If you wanted to put a positive spin on the European Central Bank’s (ECB) monetary policy you could say it drives innovation. After all, the low interest rate policy going back eleven years now and the dovish tone, which has lately grown more pronounced again, have forced large investors to transform their investment approach. Once classic assets such as government bonds or Pfandbriefe, which have traditionally formed a large part of the German bond market, now offer a return that only philanthropists would find acceptable.

That is why even life insurers are forced to redesign their investment approach, even though their long-term business model and regulatory restrictions don’t leave a lot of room to do so. The changes that do happen are remarkable, though. For example, funds are flowing out of government paper and Pfandbrief bonds and into corporate bonds and German Schuldscheindarlehen, a type of bonded loan. Private equity, infrastructure and equities are also more popular than they were five years ago.

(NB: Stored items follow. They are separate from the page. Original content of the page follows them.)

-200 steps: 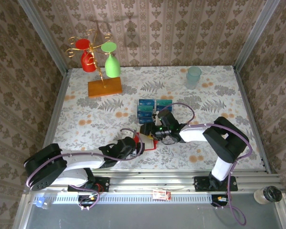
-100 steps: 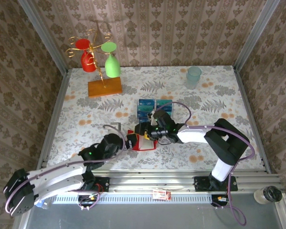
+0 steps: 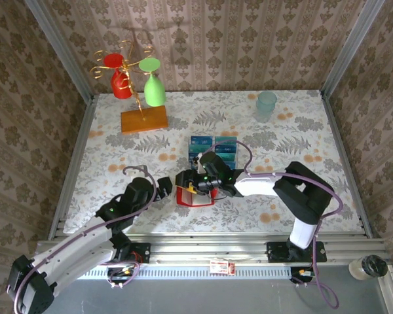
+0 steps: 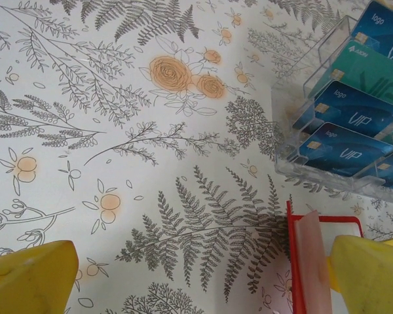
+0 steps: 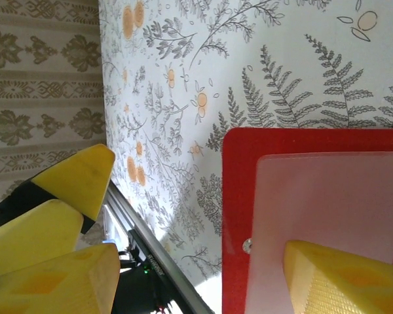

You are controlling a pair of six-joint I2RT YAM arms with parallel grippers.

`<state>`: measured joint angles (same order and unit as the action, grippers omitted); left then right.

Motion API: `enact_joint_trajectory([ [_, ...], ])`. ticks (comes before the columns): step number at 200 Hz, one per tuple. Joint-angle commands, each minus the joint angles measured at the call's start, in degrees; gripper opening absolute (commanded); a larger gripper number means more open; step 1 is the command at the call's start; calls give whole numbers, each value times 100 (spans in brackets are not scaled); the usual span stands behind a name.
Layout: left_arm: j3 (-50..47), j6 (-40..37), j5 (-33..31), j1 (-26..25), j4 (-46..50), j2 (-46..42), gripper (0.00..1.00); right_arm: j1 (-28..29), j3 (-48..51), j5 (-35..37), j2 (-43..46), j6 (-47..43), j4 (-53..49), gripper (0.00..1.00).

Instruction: Put the credit cards into the card holder

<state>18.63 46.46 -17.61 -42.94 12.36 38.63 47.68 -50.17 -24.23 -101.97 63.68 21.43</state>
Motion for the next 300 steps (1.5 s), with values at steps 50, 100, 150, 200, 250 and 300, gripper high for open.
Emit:
enact_joint_trajectory([
  [50,309,-129,444,278,173,266,100,49,-59,71,-609,269,313,66],
  [100,443,-159,729,317,-50,767,100,32,26,87,-349,167,138,65],
  [150,783,-311,939,326,-164,1319,100,29,138,85,-172,136,102,62],
  [200,975,-424,1055,397,-214,1614,100,23,380,109,-46,152,160,40],
  [250,1087,-589,1269,453,-238,1939,100,31,310,103,-200,171,-1,12],
  [300,1156,-717,1219,458,160,2313,100,63,109,116,-477,325,-260,13],
])
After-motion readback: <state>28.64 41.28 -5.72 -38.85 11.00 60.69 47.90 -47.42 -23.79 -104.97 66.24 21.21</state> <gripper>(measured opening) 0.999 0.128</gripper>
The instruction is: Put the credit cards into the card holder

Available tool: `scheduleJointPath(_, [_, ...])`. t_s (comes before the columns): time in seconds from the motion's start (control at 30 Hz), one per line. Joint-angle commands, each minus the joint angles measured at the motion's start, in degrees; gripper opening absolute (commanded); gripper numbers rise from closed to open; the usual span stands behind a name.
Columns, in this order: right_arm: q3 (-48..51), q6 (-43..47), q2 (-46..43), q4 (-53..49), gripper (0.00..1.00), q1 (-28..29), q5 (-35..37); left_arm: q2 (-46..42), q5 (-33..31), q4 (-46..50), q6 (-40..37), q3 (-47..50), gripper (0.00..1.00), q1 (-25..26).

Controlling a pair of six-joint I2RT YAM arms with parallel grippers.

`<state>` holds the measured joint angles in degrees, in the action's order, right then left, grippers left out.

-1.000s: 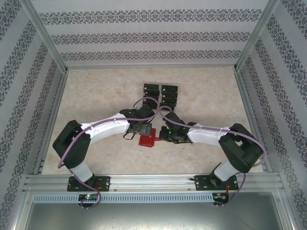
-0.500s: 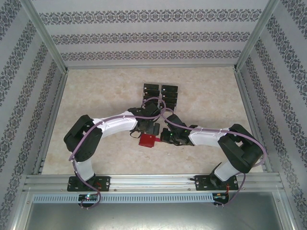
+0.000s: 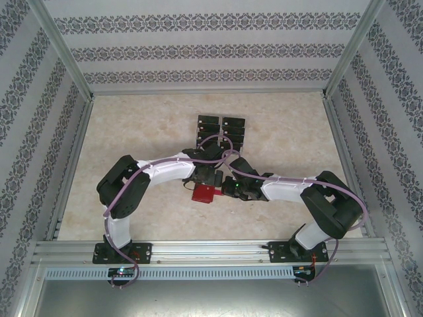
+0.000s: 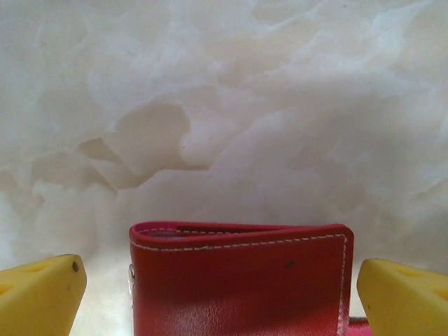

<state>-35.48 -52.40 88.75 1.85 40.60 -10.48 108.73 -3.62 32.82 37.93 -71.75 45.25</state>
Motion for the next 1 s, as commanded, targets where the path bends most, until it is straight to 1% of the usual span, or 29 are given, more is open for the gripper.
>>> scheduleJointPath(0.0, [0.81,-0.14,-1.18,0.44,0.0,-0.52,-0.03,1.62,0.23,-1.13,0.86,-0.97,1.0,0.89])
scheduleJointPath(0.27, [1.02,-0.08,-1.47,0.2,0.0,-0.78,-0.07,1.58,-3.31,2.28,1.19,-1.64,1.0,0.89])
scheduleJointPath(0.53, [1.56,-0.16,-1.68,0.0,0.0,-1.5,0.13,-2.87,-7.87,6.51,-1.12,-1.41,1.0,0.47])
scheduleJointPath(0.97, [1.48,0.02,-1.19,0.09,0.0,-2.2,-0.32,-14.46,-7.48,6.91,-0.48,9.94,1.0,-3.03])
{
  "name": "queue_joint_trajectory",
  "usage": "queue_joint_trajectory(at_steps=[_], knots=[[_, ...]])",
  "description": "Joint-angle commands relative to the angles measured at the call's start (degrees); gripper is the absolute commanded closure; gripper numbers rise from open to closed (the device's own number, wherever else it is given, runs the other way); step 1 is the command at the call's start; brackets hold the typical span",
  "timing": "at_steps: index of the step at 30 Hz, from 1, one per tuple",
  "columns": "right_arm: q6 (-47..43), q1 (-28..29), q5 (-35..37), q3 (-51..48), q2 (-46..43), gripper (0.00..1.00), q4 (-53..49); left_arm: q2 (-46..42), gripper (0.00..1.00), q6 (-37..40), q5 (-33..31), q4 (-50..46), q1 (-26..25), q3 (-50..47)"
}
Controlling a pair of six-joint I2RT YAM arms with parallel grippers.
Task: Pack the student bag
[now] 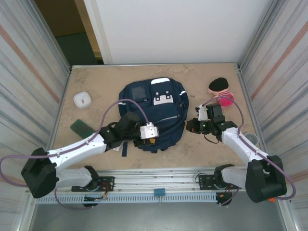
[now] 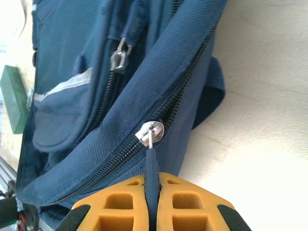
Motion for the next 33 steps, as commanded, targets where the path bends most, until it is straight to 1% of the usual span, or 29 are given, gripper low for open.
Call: queue_joint_trajectory(at_steps=[1, 4, 7, 9, 10, 11, 13, 14, 15, 16, 17, 18, 19, 21, 24, 28, 30, 33], knots=[[-1.36, 2.18, 0.85, 2.03, -4.43, 1.0, 0.34, 0.64, 0.31, -4.65, -5.2, 4.07, -4.4, 2.48], [-0.7, 2.88, 1.14, 1.31, -6.28, 1.0, 0.03, 5.79, 0.23, -7.08, -9.97, 8.64, -7.31, 5.67], [-0.5, 3.49, 0.96, 0.97, -7.09, 1.0, 0.03, 12.36, 0.18, -9.4, -14.02, 11.82, -8.11, 9.35], [-0.7, 3.88, 0.44, 0.98, -7.2, 1.0, -0.01, 15.79, 0.18, -9.5, -15.13, 12.51, -8.47, 11.44], [-0.76, 4.03, 0.17, 1.02, -7.2, 1.0, 0.06, 17.25, 0.22, -9.58, -14.86, 12.56, -8.54, 12.25], [-0.8, 4.13, -0.18, 0.92, -7.2, 1.0, 0.15, 18.2, 0.28, -9.73, -14.95, 12.79, -8.58, 12.72], [-0.77, 4.06, 0.1, 0.87, -7.22, 1.0, 0.07, 19.46, 0.46, -9.42, -14.37, 12.43, -8.58, 13.01], [-0.62, 3.92, 1.1, 0.71, -7.23, 1.0, -0.04, 19.22, 0.53, -9.24, -13.53, 11.81, -8.58, 12.81], [-0.28, 3.42, 2.15, 0.58, -7.11, 1.0, -0.03, 18.5, 0.63, -8.89, -12.04, 11.63, -8.49, 12.12], [0.21, 2.55, 2.82, 0.42, -6.8, 1.0, 0.25, 17.49, 0.8, -8.59, -11.29, 11.93, -8.4, 10.95], [0.71, 1.59, 3.0, 0.16, -6.29, 1.0, 0.63, 16.43, 0.9, -8.38, -11.0, 12.19, -8.32, 9.94], [1.39, -0.06, 2.86, 0.15, -5.43, 1.0, 1.35, 15.06, 0.96, -7.86, -9.66, 12.04, -7.99, 8.69], [2.11, -1.53, 2.48, 0.02, -4.37, 1.0, 2.33, 13.51, 0.99, -6.96, -8.0, 11.38, -7.58, 7.68], [2.97, -3.72, 1.94, 0.24, -1.86, 1.0, 4.32, 10.54, 1.0, -5.04, -5.02, 10.18, -7.06, 6.05], [4.08, -5.77, 3.25, 1.28, 2.83, 1.0, 7.4, 5.89, 1.0, -1.38, 0.86, 8.24, -6.54, 3.98], [6.48, -9.44, 3.56, 2.74, 9.17, 1.0, 12.74, 0.62, 1.0, -0.74, 8.31, 9.55, -5.08, 1.1], [6.64, -10.78, 3.24, 3.69, 11.67, 1.0, 14.7, -0.97, 1.0, -0.61, 10.27, 10.09, -4.39, 0.22], [5.84, -11.25, 2.65, 5.33, 14.31, 1.0, 15.6, -1.88, 1.0, -0.16, 11.93, 9.79, -3.76, -0.26]])
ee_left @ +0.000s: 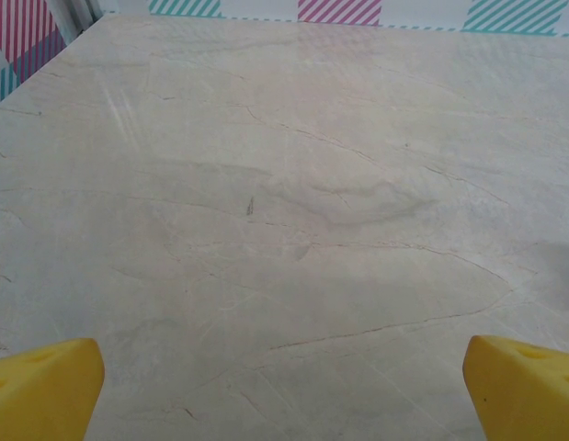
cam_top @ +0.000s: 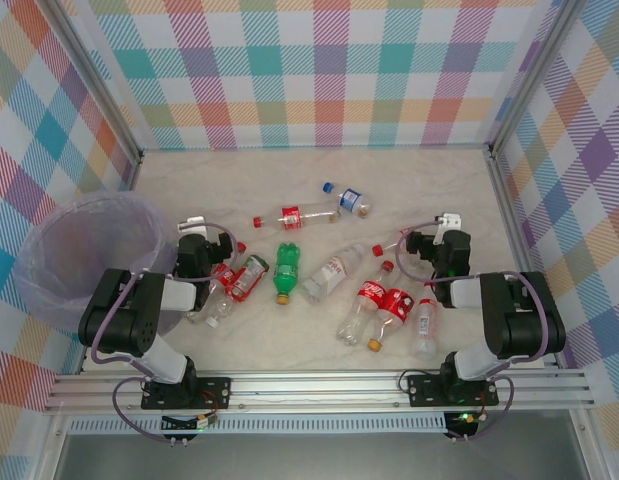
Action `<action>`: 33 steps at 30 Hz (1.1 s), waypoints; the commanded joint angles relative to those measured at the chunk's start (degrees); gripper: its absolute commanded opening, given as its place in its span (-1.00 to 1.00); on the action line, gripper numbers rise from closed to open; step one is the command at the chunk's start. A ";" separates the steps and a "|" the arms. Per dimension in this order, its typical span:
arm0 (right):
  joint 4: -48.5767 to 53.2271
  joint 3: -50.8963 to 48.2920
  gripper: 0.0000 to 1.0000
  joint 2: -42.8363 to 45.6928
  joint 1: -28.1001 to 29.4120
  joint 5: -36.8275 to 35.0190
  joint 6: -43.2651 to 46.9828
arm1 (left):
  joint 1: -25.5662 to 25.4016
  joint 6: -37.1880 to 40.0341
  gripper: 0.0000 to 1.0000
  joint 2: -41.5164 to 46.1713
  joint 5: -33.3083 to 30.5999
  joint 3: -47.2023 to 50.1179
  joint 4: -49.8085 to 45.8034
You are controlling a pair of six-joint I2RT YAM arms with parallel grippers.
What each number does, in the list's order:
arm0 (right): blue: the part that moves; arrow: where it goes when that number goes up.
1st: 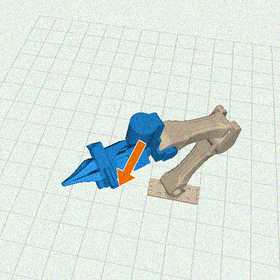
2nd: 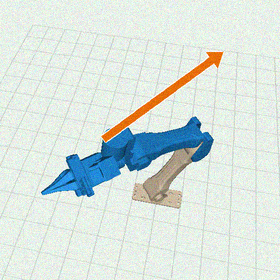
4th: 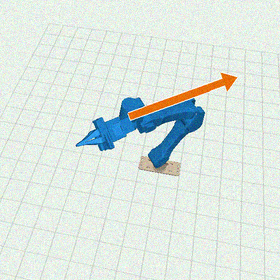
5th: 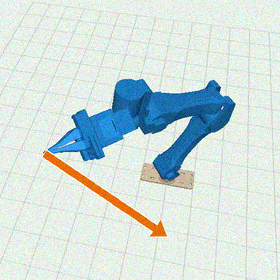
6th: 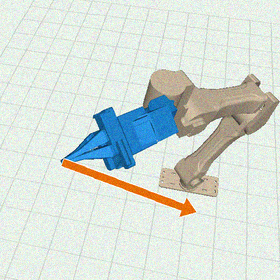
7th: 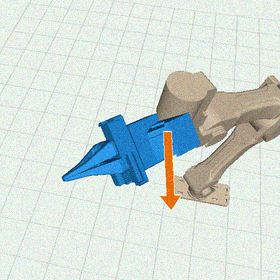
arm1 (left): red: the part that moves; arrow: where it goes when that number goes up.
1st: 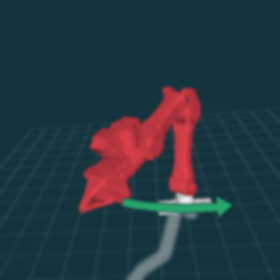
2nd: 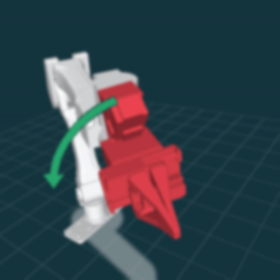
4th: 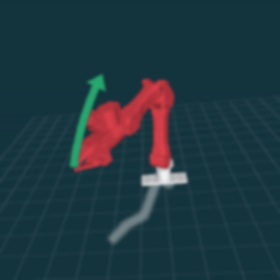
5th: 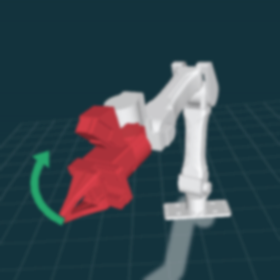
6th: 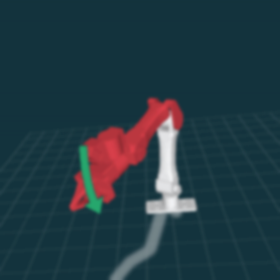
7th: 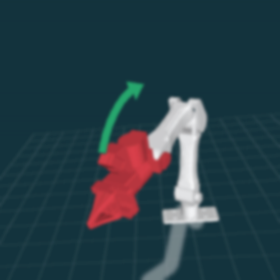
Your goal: Put the plastic bottles in the bin
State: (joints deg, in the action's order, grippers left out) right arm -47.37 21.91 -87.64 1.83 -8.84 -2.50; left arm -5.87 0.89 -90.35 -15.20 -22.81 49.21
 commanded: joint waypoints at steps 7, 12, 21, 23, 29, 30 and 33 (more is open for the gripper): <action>21.97 9.57 0.98 9.84 -1.03 5.26 0.81 | -3.54 0.37 1.00 12.16 -6.76 -7.95 -22.27; 64.72 27.82 0.98 21.36 -0.84 4.10 -5.63 | -7.44 -6.96 0.99 20.02 -10.29 -15.05 -41.90; 113.15 42.36 0.97 26.43 -2.45 -2.68 -20.62 | -22.60 -19.97 0.99 19.72 -4.95 -41.47 -84.43; 115.87 42.50 0.97 25.40 -4.65 -0.41 -21.35 | -26.89 -22.56 0.99 18.65 0.39 -45.04 -87.40; 116.95 40.40 0.93 23.91 -7.88 2.63 -22.01 | -34.55 -24.44 0.99 18.45 7.19 -44.16 -81.64; 116.29 39.85 0.92 23.32 -8.96 3.38 -21.44 | -34.55 -24.44 1.00 18.09 8.51 -43.99 -80.88; 114.13 39.94 0.93 20.31 -10.85 8.40 -18.51 | -34.49 -24.51 1.00 16.79 10.35 -43.30 -78.64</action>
State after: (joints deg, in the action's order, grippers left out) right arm 66.17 62.06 -65.01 -7.60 -5.63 -22.98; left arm -40.62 -22.02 -72.49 -9.19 -67.35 -30.02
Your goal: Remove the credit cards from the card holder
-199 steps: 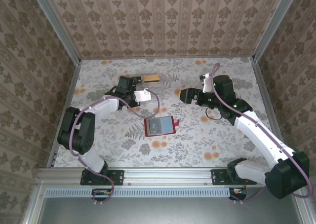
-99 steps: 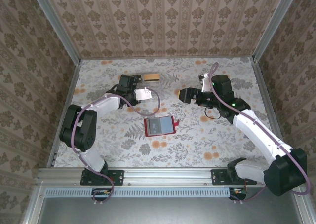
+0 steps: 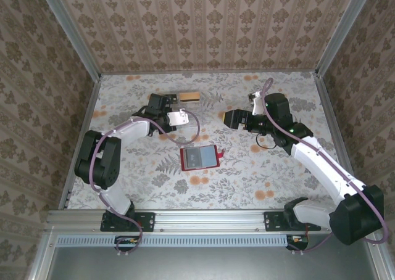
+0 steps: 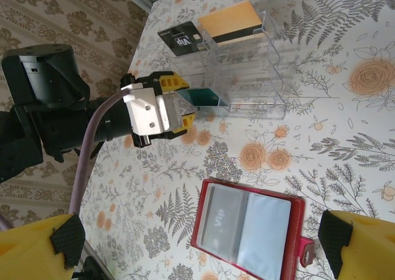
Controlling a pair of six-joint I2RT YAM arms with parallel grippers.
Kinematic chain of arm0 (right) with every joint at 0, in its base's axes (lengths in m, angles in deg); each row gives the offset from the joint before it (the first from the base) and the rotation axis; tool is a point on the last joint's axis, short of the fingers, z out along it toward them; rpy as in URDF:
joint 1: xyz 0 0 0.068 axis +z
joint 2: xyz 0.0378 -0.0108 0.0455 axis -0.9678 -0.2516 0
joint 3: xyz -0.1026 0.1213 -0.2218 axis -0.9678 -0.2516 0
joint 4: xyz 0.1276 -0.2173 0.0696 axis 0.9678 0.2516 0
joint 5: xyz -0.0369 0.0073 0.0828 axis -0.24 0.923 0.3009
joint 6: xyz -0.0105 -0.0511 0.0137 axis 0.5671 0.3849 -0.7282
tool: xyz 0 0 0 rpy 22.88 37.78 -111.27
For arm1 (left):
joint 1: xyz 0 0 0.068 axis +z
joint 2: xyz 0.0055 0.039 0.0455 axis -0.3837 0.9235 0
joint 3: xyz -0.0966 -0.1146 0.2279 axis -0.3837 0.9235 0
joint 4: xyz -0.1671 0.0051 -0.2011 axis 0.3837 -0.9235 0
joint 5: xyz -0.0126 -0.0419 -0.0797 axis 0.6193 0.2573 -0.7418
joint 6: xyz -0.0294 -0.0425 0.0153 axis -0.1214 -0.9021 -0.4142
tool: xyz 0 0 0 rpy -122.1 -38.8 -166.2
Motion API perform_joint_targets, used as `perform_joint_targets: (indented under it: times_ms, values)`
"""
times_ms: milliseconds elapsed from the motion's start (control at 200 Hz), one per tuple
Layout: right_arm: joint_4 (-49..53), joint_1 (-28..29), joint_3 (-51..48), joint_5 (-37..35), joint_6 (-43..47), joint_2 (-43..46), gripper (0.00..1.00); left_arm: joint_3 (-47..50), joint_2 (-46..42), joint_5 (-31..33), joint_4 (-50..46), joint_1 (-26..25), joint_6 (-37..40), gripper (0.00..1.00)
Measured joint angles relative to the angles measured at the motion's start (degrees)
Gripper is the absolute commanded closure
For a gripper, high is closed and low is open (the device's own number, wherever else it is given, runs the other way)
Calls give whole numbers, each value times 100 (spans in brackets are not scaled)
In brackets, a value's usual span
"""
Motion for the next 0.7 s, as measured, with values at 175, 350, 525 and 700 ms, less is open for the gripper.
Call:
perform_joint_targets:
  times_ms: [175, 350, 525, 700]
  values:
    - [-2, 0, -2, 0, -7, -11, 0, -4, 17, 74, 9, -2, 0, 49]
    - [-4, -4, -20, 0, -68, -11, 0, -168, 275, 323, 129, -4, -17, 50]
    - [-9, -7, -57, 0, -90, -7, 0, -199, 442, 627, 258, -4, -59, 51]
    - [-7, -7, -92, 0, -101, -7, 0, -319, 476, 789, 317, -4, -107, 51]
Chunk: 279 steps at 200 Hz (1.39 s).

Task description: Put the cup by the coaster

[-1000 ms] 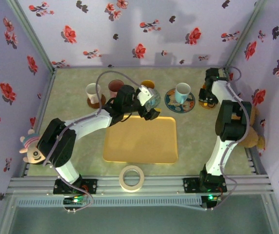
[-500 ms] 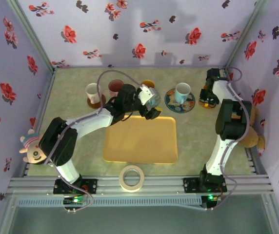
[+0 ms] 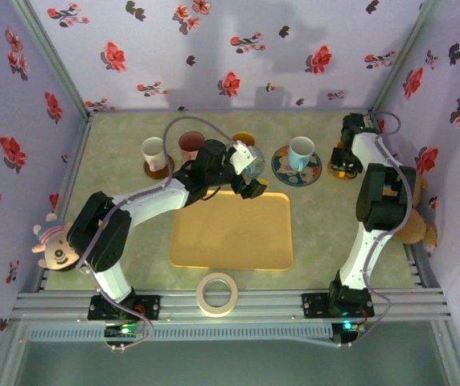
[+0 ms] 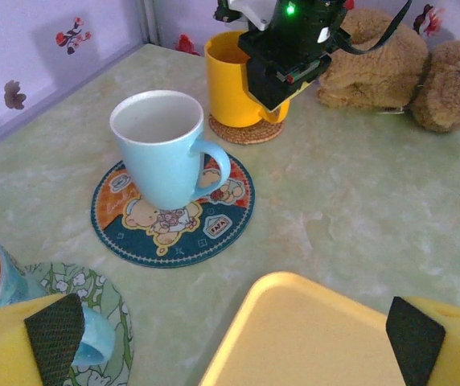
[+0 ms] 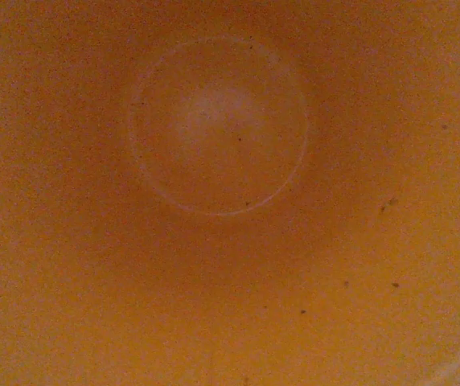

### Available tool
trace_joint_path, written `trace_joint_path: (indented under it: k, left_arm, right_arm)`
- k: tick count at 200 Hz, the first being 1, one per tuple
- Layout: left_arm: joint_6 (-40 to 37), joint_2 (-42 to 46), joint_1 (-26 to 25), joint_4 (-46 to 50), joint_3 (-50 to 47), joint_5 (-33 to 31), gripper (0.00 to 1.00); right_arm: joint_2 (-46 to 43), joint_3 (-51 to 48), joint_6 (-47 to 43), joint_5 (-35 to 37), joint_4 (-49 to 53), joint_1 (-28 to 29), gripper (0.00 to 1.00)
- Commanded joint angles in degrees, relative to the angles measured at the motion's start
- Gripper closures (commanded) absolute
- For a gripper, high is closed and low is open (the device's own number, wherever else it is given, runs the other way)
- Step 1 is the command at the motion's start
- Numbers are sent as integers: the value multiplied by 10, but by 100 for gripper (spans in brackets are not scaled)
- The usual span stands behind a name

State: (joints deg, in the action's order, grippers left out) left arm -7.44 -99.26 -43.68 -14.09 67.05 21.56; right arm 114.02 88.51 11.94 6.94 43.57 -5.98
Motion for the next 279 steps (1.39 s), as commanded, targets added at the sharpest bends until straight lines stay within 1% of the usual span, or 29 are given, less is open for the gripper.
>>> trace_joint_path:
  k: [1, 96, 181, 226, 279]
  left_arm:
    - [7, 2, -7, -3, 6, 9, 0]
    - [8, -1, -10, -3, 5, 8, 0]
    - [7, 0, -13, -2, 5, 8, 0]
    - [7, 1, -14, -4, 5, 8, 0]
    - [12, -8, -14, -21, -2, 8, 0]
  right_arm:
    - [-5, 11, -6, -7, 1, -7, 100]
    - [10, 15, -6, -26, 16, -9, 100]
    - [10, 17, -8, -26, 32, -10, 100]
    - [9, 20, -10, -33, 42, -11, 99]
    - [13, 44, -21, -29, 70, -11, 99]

Earning interest is basically a thing of the past

Given that interest rates have practically become irrelevant, life insurers performed reasonably well last year with an average return on investment of three percent, as stated in the Statistical Yearbook published this week. The Statistical Yearbook also reveals that a good two thirds of new life insurance takes the form of products with modified guarantees, another innovation adopted by insurers to move with the times.

Companies also need to be creative to preserve their liquid assets, which they might need for covering losses, for example. It no longer makes sense to keep money in money market accounts as banks are increasingly passing on the cost of the punitive ECB deposit rates to their customers.

Even consumers are feeling the pinch. In the region of 30 banks apply penalty interest rates even in retail banking now. Even though these negative rates only apply to higher balances, they send a devastating signal for private retirement provision. Saving is no longer worthwhile. On the contrary, savers get punished. At least, that is how many people see it. Meanwhile, those chronic eurozone spendthrifts accumulate debt as if it’s going out of style. And why not? It costs them practically nothing.

All these developments are consequences of the ECB’s unconventional policy. This is why critics say the ECB promotes lax budgetary policy and kills the savings culture.